WORK REQUIRED:
Once the line containing "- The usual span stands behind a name" is found in the data below, repeat it and every later line exactly, leaving the pictures out.

GIVEN DATA:
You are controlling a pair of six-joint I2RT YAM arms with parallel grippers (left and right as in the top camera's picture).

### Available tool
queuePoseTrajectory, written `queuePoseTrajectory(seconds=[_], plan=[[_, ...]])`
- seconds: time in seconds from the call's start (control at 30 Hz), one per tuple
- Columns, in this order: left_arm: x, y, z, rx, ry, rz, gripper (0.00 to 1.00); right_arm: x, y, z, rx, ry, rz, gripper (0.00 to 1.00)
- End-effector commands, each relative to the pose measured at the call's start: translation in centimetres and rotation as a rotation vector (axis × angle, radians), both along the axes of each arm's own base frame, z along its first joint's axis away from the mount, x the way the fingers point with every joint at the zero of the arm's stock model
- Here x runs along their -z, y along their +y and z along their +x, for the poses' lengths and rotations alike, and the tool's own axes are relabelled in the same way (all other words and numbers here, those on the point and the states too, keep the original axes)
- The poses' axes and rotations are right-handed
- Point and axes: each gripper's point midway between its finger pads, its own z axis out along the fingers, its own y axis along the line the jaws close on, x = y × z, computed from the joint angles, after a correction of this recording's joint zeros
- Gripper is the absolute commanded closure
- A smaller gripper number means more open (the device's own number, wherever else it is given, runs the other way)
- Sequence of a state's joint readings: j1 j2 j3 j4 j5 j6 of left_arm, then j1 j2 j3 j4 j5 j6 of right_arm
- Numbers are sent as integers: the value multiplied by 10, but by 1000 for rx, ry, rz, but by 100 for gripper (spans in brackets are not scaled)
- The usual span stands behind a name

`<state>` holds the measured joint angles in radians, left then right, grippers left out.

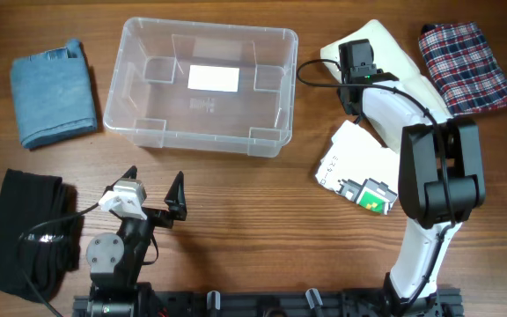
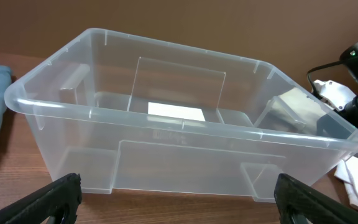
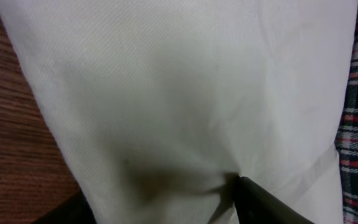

EXERCISE ANSWER:
- The usual span stands behind a name

`<state>` holds the measured joint angles in radians, left then right, grippers left out.

That wraps up the answer.